Paese che vai… folletto che trovi! Qui in
Romagna a farci compagnia è il
Mazapegul. Un simpatico e dispettoso
folletto che passa le notti ad infastidire le giovani fanciulle e non solo. Lo studioso
Giovanni Fantaguzzi, in una cronaca cesenate del 1400, racconta di un folletto innamorato di una giovane massaia e dei dispetti che era solito procurare al suo catino. Tutti sanno che i paesi pullulano di
elfi e folletti, creature irreali e graziose con poteri magici, sono tante le storie che si raccontano su di loro soprattutto quelle sul
Mazapegul che è diffuso in tutto il territorio nazionale assume di volta in volta compiti, nome ed iconografia differenti. A Bergamo lo chiamano
Barbech,
Pappoli a Massa Carrara,
Farfarelli in Lombardia, Lazio e Sicilia,
Mazzamarillo nel teramano Mazz'marill, diviene
Mazzamambrillo nell'alto Molise
Mazzamambrigl, a Bari diventa
U’augurie Scazzamurid in Basilicata,
Barabanen a Imola, e molti, molti altri…Pare, però, che
l'origine del personaggio sia romagnola, dove lo troviamo oltre che con il nome di Mazapegul anche
Mazapeder o
Mazapigur o
Caicarel o
e fuletà.
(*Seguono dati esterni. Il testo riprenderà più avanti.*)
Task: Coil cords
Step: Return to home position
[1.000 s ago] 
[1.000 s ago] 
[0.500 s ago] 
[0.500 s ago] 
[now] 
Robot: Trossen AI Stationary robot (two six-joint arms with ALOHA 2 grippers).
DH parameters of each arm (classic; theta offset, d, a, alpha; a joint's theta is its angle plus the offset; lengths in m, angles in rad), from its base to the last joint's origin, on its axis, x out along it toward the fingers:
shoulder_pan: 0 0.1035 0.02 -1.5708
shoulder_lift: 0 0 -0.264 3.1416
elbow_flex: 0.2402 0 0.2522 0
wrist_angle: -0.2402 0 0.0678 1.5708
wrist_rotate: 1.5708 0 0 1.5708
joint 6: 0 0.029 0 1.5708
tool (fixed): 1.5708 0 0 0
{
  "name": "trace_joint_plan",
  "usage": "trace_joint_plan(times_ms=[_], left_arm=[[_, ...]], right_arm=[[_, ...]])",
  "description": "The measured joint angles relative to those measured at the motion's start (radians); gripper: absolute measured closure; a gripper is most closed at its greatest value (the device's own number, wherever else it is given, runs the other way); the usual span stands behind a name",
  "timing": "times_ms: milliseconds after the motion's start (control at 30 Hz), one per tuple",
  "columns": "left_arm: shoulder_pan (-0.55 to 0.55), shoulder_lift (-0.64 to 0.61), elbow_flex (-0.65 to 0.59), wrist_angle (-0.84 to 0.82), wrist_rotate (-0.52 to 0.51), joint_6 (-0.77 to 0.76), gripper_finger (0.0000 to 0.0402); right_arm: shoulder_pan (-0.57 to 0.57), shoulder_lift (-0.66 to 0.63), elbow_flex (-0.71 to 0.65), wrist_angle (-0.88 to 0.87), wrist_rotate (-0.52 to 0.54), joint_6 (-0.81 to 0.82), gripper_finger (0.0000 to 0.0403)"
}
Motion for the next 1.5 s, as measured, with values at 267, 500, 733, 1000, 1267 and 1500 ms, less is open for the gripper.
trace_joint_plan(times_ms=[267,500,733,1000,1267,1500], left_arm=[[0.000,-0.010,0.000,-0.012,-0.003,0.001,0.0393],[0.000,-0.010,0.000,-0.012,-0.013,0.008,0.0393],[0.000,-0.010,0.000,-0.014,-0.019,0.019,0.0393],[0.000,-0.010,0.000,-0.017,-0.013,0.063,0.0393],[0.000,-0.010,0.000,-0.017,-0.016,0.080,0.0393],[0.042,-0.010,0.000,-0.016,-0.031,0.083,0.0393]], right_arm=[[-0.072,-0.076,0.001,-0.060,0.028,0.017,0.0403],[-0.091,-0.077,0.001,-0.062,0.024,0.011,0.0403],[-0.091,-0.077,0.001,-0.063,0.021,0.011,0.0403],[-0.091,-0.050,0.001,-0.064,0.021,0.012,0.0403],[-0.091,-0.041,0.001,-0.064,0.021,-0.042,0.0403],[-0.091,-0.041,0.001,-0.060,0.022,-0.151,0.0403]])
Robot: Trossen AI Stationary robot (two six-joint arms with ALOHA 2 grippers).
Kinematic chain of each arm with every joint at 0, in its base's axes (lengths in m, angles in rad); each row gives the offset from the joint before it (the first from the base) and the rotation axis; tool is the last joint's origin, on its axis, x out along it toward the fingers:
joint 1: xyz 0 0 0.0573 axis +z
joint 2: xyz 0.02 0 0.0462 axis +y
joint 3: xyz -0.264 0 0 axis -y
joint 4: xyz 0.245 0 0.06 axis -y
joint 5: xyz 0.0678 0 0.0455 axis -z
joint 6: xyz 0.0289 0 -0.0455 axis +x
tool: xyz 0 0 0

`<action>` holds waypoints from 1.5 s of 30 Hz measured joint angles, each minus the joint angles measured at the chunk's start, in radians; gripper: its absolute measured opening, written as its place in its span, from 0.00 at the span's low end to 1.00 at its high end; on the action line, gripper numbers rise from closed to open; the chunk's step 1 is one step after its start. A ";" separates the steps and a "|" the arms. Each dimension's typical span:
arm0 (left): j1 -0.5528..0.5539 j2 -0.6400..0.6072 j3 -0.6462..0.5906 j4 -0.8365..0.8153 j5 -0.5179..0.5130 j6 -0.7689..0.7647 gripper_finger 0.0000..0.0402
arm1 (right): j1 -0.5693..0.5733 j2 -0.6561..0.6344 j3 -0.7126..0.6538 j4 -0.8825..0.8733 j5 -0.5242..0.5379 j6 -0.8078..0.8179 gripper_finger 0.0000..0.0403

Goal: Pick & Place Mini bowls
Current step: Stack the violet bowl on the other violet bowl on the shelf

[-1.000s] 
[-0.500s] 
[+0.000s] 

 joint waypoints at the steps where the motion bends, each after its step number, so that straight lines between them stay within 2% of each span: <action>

Mazapegul sta per
Mazapegolo, secondo la tradizione popolare romagnola questo strano e piccolo animaletto, un po’ scimmia e un po’ bambino, cercherebbe ogni sera un ventre diverso nel quale coricarsi regalando
attenzioni alle donne disponibili e
dispetti a quelle meno contente. Si racconta che questo buffo
folletto si innamora delle giovani di casa, le insegue, scompiglia i loro capelli, si insinua sotto le sottane è geloso e vendicativo, salta sui letti e sulla loro pancia
perché imparino a saper portare il loro peso. Passa le notti ad attorcigliare in trecce le code e le criniere dei cavalli nella stalla, rendendo così furiosi i contadini costretti il mattino seguente a impiegare ore per spazzolare le loro bestie. Ha un cappellino rosso che lascia fuori dalla camera della persona che molesta, non fa del male, ma sale sul letto silenzioso e cammina sul petto creando delle difficoltà nel respirare. Spesso si associa la sua presenza al vortice del vento "e fulet". Numerosi sono le accortezze prodotte dagli abitanti delle campagne per tenerlo lontano; dal forcone posto sotto al letto o nelle stalle, alla scopa davanti alla porta, all'inevitabile ricorso al sacerdote-esorcista. A questo punto c’è da chiedersi come facciamo a sapere se il Mazapegul è stato da noi? Si dice che lasci
orme di gatto, quindi se si cosparge di farina il pavimento davanti all’uscio della porta, quando passa dovrebbe lasciare il segno!
Leggenda o realtà… il mazapegul è un mito che non tramonta mai!